[torqueusers] 100+ job lauch failures - 15009 errors.
Garrick Staples
garrick at usc.edu
Tue Nov 6 15:35:37 MST 2007
On Tue, Nov 06, 2007 at 02:52:27PM -0600, Amitoj G Singh alleged:
> Introduction
> ============
> o Torque version: 2.1.6
> o Maui version: 3.2.6p18
> o Server kernel version: 2.6.9-55.0.2.ELsmp
> o Worker kernel version: 2.6.21
> o 600-node AMD dual-core dual-socket cluster, 4GB memory per worker node,
> fast Ethernet.
> o 520-node Intel P4 single-core cluster, 1GB memory per worker node, fast
> Ethernet.
>
> Problem
> ========
>
> The server serves both the 600-node and the 520-node cluster, each cluster
> has a different queue. When submitting a 100+ node job to either queue,
> the job goes from Q -> R -> Q and the following messages appear on the job
> worker-mom-head-node and mom-worker-nodes ..
>
> pbs_mom;Svr;pbs_mom;Job with requested ID already exists (15009) in
> im_request, KILL/ABORT request for job 202902 returned error
This means pbs_mom is timing out and requests are being resent.
There is a latency issue somewhere. It could be in the OS, filesystems,
network problems, or blocking in pbs_mom.
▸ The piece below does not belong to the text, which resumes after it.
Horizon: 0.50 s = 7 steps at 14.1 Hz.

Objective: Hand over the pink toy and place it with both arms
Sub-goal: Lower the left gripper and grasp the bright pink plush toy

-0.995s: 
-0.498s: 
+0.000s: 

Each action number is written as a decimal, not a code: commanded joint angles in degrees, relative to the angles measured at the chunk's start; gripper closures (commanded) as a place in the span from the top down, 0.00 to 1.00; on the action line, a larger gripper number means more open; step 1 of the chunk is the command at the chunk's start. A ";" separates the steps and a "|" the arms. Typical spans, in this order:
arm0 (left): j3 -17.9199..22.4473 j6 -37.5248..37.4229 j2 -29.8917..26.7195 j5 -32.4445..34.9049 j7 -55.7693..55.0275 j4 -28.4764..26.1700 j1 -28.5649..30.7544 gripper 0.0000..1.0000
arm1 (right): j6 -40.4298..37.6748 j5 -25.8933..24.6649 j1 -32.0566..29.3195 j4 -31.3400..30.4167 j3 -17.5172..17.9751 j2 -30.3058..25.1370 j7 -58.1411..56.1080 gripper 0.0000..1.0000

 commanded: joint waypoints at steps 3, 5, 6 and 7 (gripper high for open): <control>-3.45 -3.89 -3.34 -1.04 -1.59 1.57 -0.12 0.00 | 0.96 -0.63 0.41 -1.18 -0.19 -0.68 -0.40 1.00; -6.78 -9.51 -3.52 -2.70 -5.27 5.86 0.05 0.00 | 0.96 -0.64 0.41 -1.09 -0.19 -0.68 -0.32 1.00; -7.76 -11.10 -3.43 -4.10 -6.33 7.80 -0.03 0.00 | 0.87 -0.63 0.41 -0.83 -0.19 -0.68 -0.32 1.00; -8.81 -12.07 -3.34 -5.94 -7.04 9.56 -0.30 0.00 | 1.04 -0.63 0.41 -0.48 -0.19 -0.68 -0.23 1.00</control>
Can we see MOM's config and the server config from qmgr?
> Doing several "qrun <jobid>" kicks the job off finally. We configured
> Torque 2.1.6 with the following:
>
> ./configure --prefix=/usr/local/pbs --enable-docs --enable-server
> --enable-mom --disable-gui --with-server-home=/var/spool/PBS
> --with-default-server=foobar --with-rcp=/usr/bin/rcp
>
> What started this
> =================
> Everything was working fine until we upgraded the worker kernels from
> 2.6.12.6 to 2.6.21.
So go back to 2.6.12.6?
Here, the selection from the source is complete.